Common Basilisk

(Basiliscus basiliscus)




Facts about this animal

The Basilisk reaches a total length of app. 80 cm (including the tail of app. 50 cm) and weighs app. 200 – 500 grs. The colour of the back ranges from green to olive-brown and brown with dark stripes. The belly is yellow. The outstanding camouflage allows them to remain undetected when they remain motionless in the undergrowth. Its toes are very long and have sharp claws. The head of the males is adorned with both a crest and a coloured dewlap. This crest is supported by elongations of the neural spines. On the back and the tail there are sail-like crests. Basilisks are active during the day. Males are territorial, bobbing their heads as threat gesture and courtship behavior. The female lays 2 – 18 eggs five to eight times per year into a hole, 20’ cm deep, she has dug out herself. After egg-laying, she covers the clutch with soil, pressing down on it with her head. Afterwards there is no parental care. The young hatch after about 3 months. They feed on insects, small vertebrates like snakes, birds and fishbut also flowers.

Did you know?
that along with the Brown basilisk, (Basiliscus vittatus) it has the nickname the "Jesus Christ Lizard" or "Jesus Lizard" because when fleeing from a predator, it gathers sufficient momentum to run on top of water for a brief distance (they can run up to seven miles per hour)? Basilisks have large hind feet. One side of the toes is enlarged by a row of larger scales. These are rolled up when the lizard walks on land; but if the basilisk senses danger and crosses water bodies, these scales are pushed up and thus the surface area on the water is enlarged, allowing it to run on water for short distances. Smaller basilisks can run about 10-20 metres on the water surface without sinking, and can usually run farther than older basilisks.

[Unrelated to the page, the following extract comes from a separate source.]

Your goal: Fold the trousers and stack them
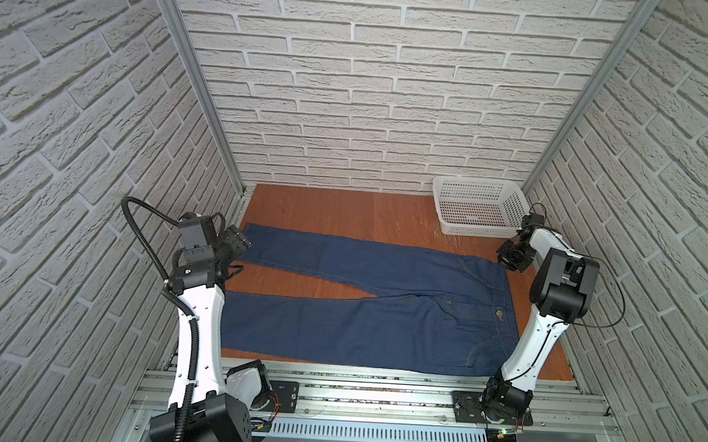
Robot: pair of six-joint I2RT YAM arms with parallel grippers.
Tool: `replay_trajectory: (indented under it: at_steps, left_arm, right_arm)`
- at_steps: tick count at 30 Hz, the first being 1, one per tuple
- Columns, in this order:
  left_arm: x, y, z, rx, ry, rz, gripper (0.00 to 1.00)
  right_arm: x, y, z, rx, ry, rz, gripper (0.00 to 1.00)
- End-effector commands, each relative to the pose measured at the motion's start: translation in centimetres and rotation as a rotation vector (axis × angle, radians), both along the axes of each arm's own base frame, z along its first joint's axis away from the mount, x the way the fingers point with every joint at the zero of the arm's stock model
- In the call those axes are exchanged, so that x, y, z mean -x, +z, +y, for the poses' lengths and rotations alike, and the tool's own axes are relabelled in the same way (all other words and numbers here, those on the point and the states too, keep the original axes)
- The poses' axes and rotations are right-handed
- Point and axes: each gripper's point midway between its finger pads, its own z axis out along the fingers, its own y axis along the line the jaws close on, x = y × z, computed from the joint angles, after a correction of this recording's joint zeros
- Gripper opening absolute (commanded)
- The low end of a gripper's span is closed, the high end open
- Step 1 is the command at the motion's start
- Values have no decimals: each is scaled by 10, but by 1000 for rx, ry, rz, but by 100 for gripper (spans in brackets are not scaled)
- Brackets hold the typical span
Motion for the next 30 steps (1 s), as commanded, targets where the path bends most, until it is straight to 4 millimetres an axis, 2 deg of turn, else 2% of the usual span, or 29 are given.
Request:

Since the tail plays an important role for the balance when moving upright it cannot be discarded when the basilisk is attacked by a predator (birds of prey, snakes, other large reptiles, fish).


Name (Scientific) Basiliscus basiliscus
Name (English) Common Basilisk
Name (French) Basilique à bandes
Name (German) Helmbasilisk
Name (Spanish) Basilisco común
Local names Lagarto Jesucristo
CITES Status Not listed
CMS Status Not listed



Photo Copyright by
Esteban Alzate



Range Honduras, Guatemala, Nicaragua, Costa Rica, Panama, Venezuela, Ecuador, Columbia
Habitat In rainforests near rivers and streams on trees, but also on the ground.
Wild population Unknown
Zoo population 3 reported to ISIS (2007)

In the Zoo

Common Basilisk


How this animal should be transported

For air transport, Container Note 41 of the IATA Live Animals Regulations should be followed.


Find this animal on ZooLex


Photo Copyright by
Wolfram Riech

Why do zoos keep this animal

The common basilisk is not a currently threatened species. zoos keep it primarily for educational reasons as a relatively large and conspicuous representative of the lizards, because of its ability of biped walking and walking on water, reason why it has been dubbed “lagarto Jesucristo." and as an ambassador species for the conservation of neotropical forests. Basilisks are popular pets, and zoos may often come into position to accept abandoned or not properly kept specimens for animal welfare reasons.